While underlying Iran's meager education, health, and sports per capita, Mahmoudzadeh said woefully, "COVID-19 has already paralyzed us, and we do not have management capabilities."

Iran has no infrastructure even for the existing population, Mahmoudzadeh argued, adding that the nation’s deprived regions were suffering from the lowest-possible per capita income, and that Iran should therefore not seek to increase its population.

Endorsed by most MPs, the "Young Population and Family Protection" parliamentary motion is currently under discussion in Majlis per Article 85 of the Iranian Constitution.

A parliamentary "specialized commission" will weigh the motion and pass it without debate on the Majlis' floor. If endorsed at the commission, the parliamentary motion will directly go to the Council of Guardians for final ratification.

Claiming that Iran will have "the oldest population in the world" in the next twenty years, Kermanshah's representative to Majlis, Zohreh Elahian, told the parliament on Monday, "The next five to ten years give us a golden opportunity to address the issue of population growth."

The fundamentalist MP also maintained that based on a scenario written for Iran, the population in 2100 will reach 30 million people, fifty percent of whom would be elderly.

Elahain's remark may not be correct, considering credible studies show that Iran's population in 2100 will be between 62 million and 70 million people with the current trend.

In recent years, Supreme Leader Ayatollah Ali Khamenei has repeatedly underlined the need to increase Iran's population, warning of an aging nation.

He has even called for increasing the population to 150 million, with Iran's population currently numbering 83 million.

Dismissing family planning as "West's hostile policy against Muslim countries," Khamenei said on July 11, 2018, "The West's population degeneration policy has today troubled them, and they are struggling with the consequences of applying it. Now they want to deprive Muslim countries of large populations, dynamic youth, and efficient human resources."
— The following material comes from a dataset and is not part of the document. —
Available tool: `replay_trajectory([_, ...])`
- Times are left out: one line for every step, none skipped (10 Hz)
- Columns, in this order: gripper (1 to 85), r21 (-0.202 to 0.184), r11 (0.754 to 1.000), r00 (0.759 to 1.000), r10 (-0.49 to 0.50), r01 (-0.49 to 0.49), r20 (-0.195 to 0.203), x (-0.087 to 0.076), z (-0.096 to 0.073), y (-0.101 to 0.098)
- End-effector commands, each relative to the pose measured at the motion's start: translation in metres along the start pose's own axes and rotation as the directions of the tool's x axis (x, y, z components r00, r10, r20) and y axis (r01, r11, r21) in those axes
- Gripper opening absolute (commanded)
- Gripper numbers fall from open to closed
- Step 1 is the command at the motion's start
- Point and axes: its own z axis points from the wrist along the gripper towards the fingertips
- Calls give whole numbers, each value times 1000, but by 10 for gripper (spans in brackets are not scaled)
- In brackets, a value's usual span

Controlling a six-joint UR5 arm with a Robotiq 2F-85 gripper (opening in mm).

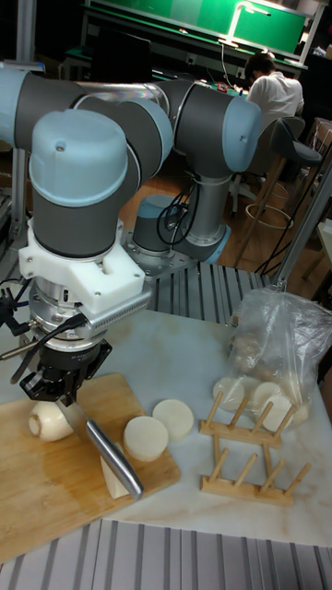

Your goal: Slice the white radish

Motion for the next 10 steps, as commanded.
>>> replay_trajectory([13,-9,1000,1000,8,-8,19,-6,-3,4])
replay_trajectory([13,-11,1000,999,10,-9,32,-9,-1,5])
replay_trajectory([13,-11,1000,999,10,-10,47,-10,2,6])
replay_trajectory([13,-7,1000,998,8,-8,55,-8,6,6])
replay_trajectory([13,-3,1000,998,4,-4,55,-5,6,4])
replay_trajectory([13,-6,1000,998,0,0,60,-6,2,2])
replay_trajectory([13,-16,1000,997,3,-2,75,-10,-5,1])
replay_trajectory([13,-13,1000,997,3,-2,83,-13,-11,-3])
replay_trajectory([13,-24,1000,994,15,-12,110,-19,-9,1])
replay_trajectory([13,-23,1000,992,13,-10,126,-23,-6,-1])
The subject of Iran's population exhibits an example of "Western prescription," Khamenei asserted, adding, "Recently, the propaganda apparatus of the 'mischievous English government' has prescribed something for Iran. It says that Iran would be a good country with a population of thirty million. Well, you can dream on! By Allah's blessing, our population will reach 150 million!"
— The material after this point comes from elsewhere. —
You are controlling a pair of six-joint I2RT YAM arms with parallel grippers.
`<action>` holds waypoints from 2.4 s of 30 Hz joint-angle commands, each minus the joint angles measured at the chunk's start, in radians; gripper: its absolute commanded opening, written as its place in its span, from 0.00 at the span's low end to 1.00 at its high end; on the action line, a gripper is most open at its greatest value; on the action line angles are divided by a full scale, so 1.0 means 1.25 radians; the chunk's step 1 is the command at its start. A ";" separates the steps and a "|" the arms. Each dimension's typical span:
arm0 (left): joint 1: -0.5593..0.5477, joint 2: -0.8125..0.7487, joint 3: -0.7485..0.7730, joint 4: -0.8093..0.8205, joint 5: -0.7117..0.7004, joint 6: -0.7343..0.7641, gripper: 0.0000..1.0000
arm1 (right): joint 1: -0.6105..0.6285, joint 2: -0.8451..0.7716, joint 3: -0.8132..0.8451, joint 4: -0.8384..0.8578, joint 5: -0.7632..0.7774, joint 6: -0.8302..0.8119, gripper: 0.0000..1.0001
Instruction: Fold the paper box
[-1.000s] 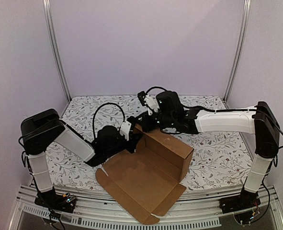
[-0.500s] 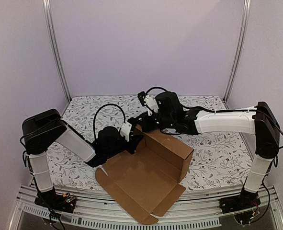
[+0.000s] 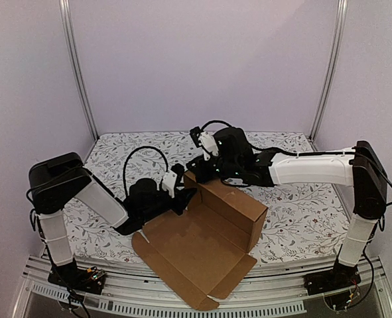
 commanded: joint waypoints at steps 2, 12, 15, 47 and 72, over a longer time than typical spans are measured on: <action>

In recent years, poor economic conditions and the spread of social problems in Iran have led to a general lack of motivation to have children.
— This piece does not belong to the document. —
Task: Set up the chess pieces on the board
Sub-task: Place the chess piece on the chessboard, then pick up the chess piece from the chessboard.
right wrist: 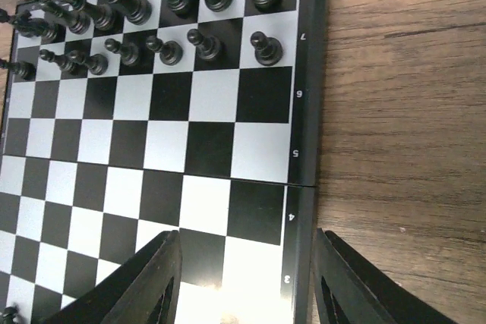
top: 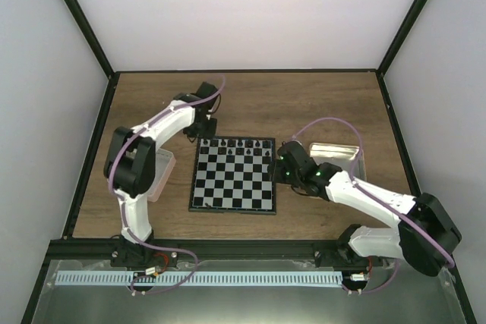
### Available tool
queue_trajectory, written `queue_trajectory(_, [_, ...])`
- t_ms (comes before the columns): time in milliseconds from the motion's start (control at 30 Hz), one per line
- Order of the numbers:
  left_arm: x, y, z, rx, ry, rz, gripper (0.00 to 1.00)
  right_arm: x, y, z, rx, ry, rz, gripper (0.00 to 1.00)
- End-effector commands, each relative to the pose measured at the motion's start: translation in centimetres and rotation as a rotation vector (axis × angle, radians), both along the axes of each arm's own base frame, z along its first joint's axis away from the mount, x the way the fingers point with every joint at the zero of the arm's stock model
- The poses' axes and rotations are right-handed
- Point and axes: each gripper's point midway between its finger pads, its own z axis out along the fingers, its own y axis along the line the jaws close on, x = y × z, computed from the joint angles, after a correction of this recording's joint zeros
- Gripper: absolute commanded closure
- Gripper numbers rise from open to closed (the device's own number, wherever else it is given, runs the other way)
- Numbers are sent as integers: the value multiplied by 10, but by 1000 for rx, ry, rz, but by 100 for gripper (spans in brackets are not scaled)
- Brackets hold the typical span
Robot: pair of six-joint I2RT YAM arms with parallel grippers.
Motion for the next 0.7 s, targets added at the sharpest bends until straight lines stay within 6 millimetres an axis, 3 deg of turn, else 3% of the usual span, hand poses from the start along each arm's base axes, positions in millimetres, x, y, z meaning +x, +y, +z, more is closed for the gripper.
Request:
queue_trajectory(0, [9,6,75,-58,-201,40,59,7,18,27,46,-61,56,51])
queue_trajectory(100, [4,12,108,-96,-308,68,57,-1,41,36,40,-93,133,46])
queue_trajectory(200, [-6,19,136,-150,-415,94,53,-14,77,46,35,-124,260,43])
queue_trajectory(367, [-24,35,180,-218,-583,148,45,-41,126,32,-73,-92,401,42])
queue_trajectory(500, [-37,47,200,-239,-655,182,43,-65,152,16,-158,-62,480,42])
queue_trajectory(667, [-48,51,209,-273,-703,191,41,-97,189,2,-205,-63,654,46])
Official government statistics in Iran show that about thirty to forty percent of Iranians currently live below the poverty line.

Nevertheless, Iranian officials have presented "special plans" to encourage people to increase their population.

Last June, the Deputy Health Minister for Family and Population, Hamed Barakati, noted that Iran's population growth rate had decreased to less than one percent for the first time over the past four decades. According to Barakati, the decrease occurred even though the ministry had stopped providing "contraceptive services" and shelved its earlier proposal to people to leave a three-year gap before having new children.

"In the past two years, the marriage rate in Iran dropped by eight percent annually. With this trend, we will be one of the oldest countries in the world in the next thirty years, and this is dangerous in all scientific, social, cultural and economic fields," Barakati said.